TASK INPUTS:

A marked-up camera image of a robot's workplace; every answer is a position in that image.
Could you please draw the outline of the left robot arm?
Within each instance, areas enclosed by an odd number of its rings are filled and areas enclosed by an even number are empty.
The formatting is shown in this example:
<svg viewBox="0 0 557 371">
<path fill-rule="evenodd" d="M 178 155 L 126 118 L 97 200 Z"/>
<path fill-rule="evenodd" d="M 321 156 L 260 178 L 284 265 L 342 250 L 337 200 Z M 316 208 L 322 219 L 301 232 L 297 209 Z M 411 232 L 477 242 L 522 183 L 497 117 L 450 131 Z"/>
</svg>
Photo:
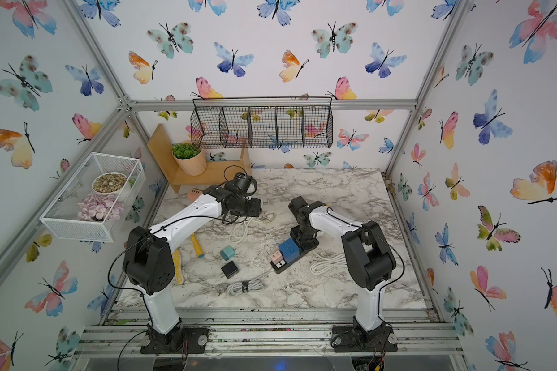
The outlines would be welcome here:
<svg viewBox="0 0 557 371">
<path fill-rule="evenodd" d="M 175 216 L 130 232 L 122 267 L 132 288 L 140 293 L 155 333 L 168 335 L 180 324 L 170 291 L 176 277 L 173 252 L 210 221 L 260 216 L 261 199 L 254 197 L 257 189 L 253 176 L 237 173 L 233 179 L 205 189 Z"/>
</svg>

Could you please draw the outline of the blue plug adapter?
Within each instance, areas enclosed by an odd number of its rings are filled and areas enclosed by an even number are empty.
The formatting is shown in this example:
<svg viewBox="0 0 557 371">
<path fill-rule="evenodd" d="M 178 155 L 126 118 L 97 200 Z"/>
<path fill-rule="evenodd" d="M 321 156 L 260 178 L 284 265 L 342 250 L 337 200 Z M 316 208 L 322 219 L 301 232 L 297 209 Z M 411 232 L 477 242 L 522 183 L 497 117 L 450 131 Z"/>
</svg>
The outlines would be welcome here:
<svg viewBox="0 0 557 371">
<path fill-rule="evenodd" d="M 281 243 L 279 251 L 283 254 L 286 264 L 292 264 L 297 261 L 301 255 L 300 247 L 292 238 L 289 238 L 287 241 Z"/>
</svg>

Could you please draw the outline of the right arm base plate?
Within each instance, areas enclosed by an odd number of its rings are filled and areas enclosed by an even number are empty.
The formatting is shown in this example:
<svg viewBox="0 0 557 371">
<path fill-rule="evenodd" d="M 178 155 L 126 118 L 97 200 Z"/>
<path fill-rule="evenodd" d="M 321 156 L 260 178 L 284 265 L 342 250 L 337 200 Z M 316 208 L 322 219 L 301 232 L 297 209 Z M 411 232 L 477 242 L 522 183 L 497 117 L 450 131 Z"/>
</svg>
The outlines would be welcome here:
<svg viewBox="0 0 557 371">
<path fill-rule="evenodd" d="M 370 332 L 360 326 L 334 326 L 330 345 L 335 352 L 397 352 L 391 326 L 382 324 Z"/>
</svg>

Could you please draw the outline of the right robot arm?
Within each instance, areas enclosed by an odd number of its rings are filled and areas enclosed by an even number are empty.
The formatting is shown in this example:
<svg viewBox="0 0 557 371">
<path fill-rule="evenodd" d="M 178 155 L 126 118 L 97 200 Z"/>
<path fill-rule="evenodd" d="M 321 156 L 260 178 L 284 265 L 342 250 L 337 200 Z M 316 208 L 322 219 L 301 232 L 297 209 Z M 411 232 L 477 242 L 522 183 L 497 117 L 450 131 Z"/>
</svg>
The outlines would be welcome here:
<svg viewBox="0 0 557 371">
<path fill-rule="evenodd" d="M 380 226 L 374 221 L 358 222 L 341 216 L 322 202 L 308 203 L 299 196 L 289 203 L 297 225 L 290 230 L 292 248 L 282 252 L 286 266 L 315 250 L 325 233 L 342 243 L 349 275 L 359 287 L 354 320 L 365 332 L 381 326 L 383 290 L 396 268 L 395 256 Z"/>
</svg>

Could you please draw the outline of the pink power strip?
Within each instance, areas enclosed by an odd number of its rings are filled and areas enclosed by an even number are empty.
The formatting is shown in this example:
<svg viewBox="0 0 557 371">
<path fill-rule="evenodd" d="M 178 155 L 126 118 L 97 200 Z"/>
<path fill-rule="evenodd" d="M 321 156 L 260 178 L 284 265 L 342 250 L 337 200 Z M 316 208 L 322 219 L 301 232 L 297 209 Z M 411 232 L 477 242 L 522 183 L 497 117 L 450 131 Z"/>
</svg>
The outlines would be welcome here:
<svg viewBox="0 0 557 371">
<path fill-rule="evenodd" d="M 203 194 L 202 190 L 199 189 L 192 189 L 187 193 L 187 199 L 193 203 L 196 201 L 201 195 Z"/>
</svg>

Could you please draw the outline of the teal plug adapter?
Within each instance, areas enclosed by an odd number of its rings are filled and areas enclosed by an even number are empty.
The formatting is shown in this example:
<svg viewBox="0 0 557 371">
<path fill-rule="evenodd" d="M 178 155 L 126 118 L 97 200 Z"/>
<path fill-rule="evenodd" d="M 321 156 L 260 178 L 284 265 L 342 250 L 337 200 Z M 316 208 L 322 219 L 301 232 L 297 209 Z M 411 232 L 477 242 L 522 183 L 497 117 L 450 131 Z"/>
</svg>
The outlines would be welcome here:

WHAT YOU WILL DO:
Once the pictures are set aside, output all of the data above verbatim.

TASK SOLUTION:
A marked-up camera image of a robot's workplace; every answer is a position in that image.
Could you please draw the outline of the left robot arm?
Within each instance, areas enclosed by an odd number of its rings are filled and areas enclosed by an even number are empty.
The formatting is shown in this example:
<svg viewBox="0 0 557 371">
<path fill-rule="evenodd" d="M 178 155 L 126 118 L 97 200 Z"/>
<path fill-rule="evenodd" d="M 321 156 L 260 178 L 284 265 L 342 250 L 337 200 Z M 316 208 L 322 219 L 301 232 L 297 209 Z M 411 232 L 477 242 L 522 183 L 497 117 L 450 131 Z"/>
</svg>
Photo:
The outlines would be welcome here:
<svg viewBox="0 0 557 371">
<path fill-rule="evenodd" d="M 175 216 L 130 232 L 122 267 L 132 288 L 140 293 L 155 333 L 168 335 L 180 324 L 170 291 L 176 277 L 173 252 L 210 221 L 260 216 L 261 199 L 254 197 L 257 189 L 253 176 L 237 173 L 233 179 L 205 189 Z"/>
</svg>

Could you please draw the outline of the blue plug adapter?
Within each instance, areas enclosed by an odd number of its rings are filled and areas enclosed by an even number are empty.
The formatting is shown in this example:
<svg viewBox="0 0 557 371">
<path fill-rule="evenodd" d="M 178 155 L 126 118 L 97 200 Z"/>
<path fill-rule="evenodd" d="M 321 156 L 260 178 L 284 265 L 342 250 L 337 200 Z M 316 208 L 322 219 L 301 232 L 297 209 Z M 411 232 L 477 242 L 522 183 L 497 117 L 450 131 Z"/>
</svg>
The outlines would be welcome here:
<svg viewBox="0 0 557 371">
<path fill-rule="evenodd" d="M 281 243 L 279 251 L 283 254 L 286 264 L 292 264 L 297 261 L 301 255 L 300 247 L 292 238 L 289 238 L 287 241 Z"/>
</svg>

Could you please draw the outline of the right arm base plate?
Within each instance, areas enclosed by an odd number of its rings are filled and areas enclosed by an even number are empty.
The formatting is shown in this example:
<svg viewBox="0 0 557 371">
<path fill-rule="evenodd" d="M 178 155 L 126 118 L 97 200 Z"/>
<path fill-rule="evenodd" d="M 321 156 L 260 178 L 284 265 L 342 250 L 337 200 Z M 316 208 L 322 219 L 301 232 L 297 209 Z M 411 232 L 477 242 L 522 183 L 497 117 L 450 131 Z"/>
</svg>
The outlines would be welcome here:
<svg viewBox="0 0 557 371">
<path fill-rule="evenodd" d="M 370 332 L 360 326 L 334 326 L 330 345 L 335 352 L 397 352 L 391 326 L 382 324 Z"/>
</svg>

Could you please draw the outline of the right robot arm?
Within each instance, areas enclosed by an odd number of its rings are filled and areas enclosed by an even number are empty.
The formatting is shown in this example:
<svg viewBox="0 0 557 371">
<path fill-rule="evenodd" d="M 178 155 L 126 118 L 97 200 Z"/>
<path fill-rule="evenodd" d="M 321 156 L 260 178 L 284 265 L 342 250 L 337 200 Z M 316 208 L 322 219 L 301 232 L 297 209 Z M 411 232 L 477 242 L 522 183 L 497 117 L 450 131 Z"/>
</svg>
The outlines would be welcome here:
<svg viewBox="0 0 557 371">
<path fill-rule="evenodd" d="M 380 226 L 374 221 L 358 222 L 341 216 L 322 202 L 308 203 L 299 196 L 289 203 L 297 225 L 290 230 L 292 248 L 282 252 L 286 266 L 315 250 L 325 233 L 342 243 L 349 275 L 359 287 L 354 320 L 365 332 L 381 326 L 383 290 L 396 268 L 395 256 Z"/>
</svg>

Could you please draw the outline of the pink power strip?
Within each instance, areas enclosed by an odd number of its rings are filled and areas enclosed by an even number are empty.
The formatting is shown in this example:
<svg viewBox="0 0 557 371">
<path fill-rule="evenodd" d="M 178 155 L 126 118 L 97 200 Z"/>
<path fill-rule="evenodd" d="M 321 156 L 260 178 L 284 265 L 342 250 L 337 200 Z M 316 208 L 322 219 L 301 232 L 297 209 Z M 411 232 L 477 242 L 522 183 L 497 117 L 450 131 Z"/>
</svg>
The outlines would be welcome here:
<svg viewBox="0 0 557 371">
<path fill-rule="evenodd" d="M 203 194 L 202 190 L 199 189 L 192 189 L 187 193 L 187 199 L 193 203 L 196 201 L 201 195 Z"/>
</svg>

Could you please draw the outline of the teal plug adapter?
Within each instance, areas enclosed by an odd number of its rings are filled and areas enclosed by an even number are empty.
The formatting is shown in this example:
<svg viewBox="0 0 557 371">
<path fill-rule="evenodd" d="M 178 155 L 126 118 L 97 200 Z"/>
<path fill-rule="evenodd" d="M 321 156 L 260 178 L 284 265 L 342 250 L 337 200 Z M 316 208 L 322 219 L 301 232 L 297 209 Z M 411 232 L 477 242 L 522 183 L 497 117 L 450 131 Z"/>
</svg>
The outlines would be welcome here:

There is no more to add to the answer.